▸ Assigned task: How many lines of these entries hold the string "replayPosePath"? Reply with the number alone.

▸ Supplied entries:
════════════════════
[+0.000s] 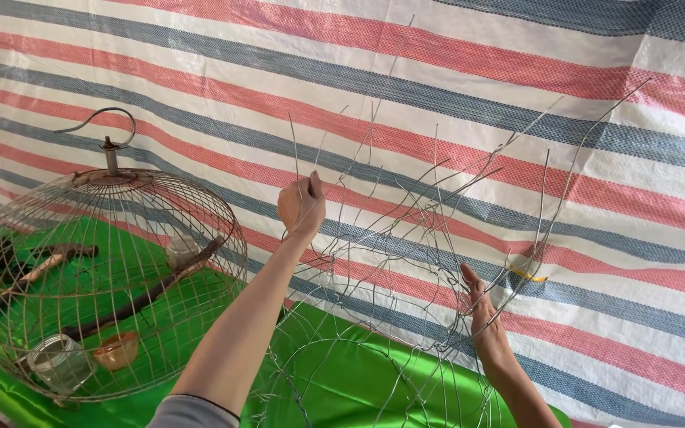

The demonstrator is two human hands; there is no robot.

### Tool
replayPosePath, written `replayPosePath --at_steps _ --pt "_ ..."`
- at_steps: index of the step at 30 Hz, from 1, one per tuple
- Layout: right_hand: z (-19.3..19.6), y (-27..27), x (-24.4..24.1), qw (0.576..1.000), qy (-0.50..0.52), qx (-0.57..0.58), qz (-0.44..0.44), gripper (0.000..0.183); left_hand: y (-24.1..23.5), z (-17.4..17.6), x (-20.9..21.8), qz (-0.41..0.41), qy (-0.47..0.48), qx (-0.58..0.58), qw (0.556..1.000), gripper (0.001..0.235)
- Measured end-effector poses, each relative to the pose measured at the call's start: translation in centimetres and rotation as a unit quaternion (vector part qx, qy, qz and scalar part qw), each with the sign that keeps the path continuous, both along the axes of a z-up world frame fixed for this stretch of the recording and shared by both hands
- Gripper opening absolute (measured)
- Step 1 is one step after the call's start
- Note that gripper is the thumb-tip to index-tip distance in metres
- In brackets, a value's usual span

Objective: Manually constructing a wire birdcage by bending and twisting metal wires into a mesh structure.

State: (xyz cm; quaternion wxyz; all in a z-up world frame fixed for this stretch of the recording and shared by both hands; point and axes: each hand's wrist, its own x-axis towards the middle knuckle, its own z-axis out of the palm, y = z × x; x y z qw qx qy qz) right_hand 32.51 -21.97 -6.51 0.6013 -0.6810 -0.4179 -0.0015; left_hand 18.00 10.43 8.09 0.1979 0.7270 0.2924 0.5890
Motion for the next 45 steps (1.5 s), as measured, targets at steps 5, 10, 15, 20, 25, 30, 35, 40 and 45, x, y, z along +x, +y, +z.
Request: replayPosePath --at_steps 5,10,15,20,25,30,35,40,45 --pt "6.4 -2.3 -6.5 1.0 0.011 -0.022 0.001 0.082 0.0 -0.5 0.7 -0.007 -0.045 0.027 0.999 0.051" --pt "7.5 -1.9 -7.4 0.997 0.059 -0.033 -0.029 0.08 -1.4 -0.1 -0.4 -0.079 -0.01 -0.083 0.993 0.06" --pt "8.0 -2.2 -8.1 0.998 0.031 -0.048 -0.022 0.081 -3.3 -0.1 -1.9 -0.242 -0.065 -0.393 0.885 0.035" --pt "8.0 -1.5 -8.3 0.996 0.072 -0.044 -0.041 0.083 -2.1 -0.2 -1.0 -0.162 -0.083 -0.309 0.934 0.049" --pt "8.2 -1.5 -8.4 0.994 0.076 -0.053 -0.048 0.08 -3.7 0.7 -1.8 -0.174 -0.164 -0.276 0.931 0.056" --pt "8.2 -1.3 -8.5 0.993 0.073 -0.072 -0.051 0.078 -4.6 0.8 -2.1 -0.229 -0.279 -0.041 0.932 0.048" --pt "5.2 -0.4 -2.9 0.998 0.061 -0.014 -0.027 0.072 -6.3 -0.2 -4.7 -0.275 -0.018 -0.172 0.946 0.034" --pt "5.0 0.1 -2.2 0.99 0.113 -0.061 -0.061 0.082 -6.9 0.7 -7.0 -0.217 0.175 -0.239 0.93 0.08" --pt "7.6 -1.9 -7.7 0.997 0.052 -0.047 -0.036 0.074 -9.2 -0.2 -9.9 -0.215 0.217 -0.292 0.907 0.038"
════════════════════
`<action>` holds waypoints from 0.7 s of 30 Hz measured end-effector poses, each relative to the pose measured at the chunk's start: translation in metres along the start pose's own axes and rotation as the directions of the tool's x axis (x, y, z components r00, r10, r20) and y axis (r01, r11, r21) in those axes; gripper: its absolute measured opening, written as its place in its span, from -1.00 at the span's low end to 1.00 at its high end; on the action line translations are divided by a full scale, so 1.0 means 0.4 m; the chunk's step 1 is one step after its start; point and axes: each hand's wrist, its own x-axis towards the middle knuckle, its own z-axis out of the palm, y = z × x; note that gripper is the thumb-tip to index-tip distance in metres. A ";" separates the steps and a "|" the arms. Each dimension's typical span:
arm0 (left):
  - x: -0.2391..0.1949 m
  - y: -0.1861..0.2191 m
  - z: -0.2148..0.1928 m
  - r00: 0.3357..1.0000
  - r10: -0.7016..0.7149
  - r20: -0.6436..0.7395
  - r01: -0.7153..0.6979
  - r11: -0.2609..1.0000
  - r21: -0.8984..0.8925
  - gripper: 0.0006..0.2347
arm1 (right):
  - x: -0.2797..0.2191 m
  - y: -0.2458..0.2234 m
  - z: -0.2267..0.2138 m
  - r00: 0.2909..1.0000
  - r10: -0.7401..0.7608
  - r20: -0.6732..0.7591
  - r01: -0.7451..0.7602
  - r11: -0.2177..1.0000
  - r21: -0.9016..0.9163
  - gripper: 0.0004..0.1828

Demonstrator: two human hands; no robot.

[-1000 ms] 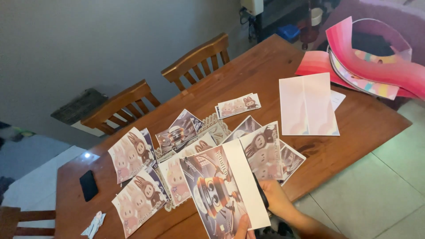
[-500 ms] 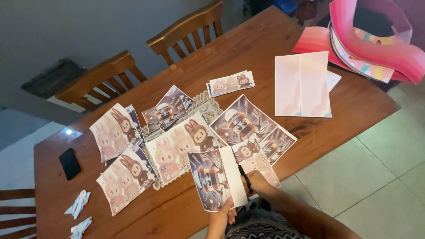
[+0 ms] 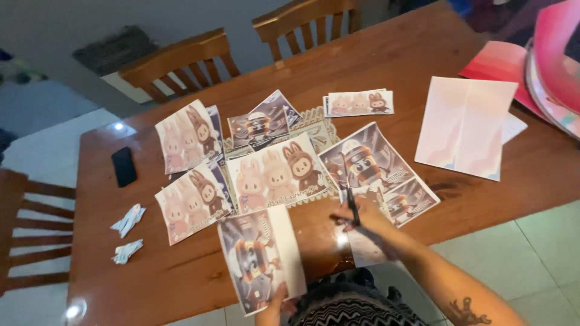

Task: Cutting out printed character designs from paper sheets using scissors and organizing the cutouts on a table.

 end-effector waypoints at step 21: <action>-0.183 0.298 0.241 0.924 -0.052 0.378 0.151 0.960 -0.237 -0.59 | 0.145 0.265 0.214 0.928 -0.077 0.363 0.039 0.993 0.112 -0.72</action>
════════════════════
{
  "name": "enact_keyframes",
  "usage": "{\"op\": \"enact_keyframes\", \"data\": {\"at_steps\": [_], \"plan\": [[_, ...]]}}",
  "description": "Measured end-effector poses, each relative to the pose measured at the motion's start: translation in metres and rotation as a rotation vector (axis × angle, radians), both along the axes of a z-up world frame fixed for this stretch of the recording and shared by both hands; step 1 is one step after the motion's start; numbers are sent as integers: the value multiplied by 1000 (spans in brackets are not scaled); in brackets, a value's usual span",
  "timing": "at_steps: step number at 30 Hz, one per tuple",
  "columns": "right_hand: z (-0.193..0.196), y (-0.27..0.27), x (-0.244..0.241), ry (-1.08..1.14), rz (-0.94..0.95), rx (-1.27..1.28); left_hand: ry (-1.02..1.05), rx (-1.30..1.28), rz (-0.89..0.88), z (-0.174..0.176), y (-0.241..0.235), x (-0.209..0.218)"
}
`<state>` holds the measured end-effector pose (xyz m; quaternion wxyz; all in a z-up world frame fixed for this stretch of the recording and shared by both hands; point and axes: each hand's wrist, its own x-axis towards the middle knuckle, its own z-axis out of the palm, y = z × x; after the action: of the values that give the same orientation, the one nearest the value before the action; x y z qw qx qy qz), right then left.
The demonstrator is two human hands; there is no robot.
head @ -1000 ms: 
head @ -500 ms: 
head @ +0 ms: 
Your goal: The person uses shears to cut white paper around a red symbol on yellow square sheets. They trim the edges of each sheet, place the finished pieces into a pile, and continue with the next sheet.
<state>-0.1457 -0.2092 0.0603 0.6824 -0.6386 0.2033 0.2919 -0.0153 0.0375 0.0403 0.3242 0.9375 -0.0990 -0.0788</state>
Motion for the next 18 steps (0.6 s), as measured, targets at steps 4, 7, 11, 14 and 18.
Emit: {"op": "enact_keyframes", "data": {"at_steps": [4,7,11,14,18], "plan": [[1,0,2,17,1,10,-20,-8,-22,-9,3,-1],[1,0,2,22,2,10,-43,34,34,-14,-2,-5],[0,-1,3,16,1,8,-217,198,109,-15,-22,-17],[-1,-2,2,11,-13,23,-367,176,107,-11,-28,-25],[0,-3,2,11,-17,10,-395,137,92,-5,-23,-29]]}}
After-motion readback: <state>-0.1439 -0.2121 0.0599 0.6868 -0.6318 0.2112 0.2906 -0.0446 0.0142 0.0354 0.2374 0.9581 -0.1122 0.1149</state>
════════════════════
▸ Output for this task: 2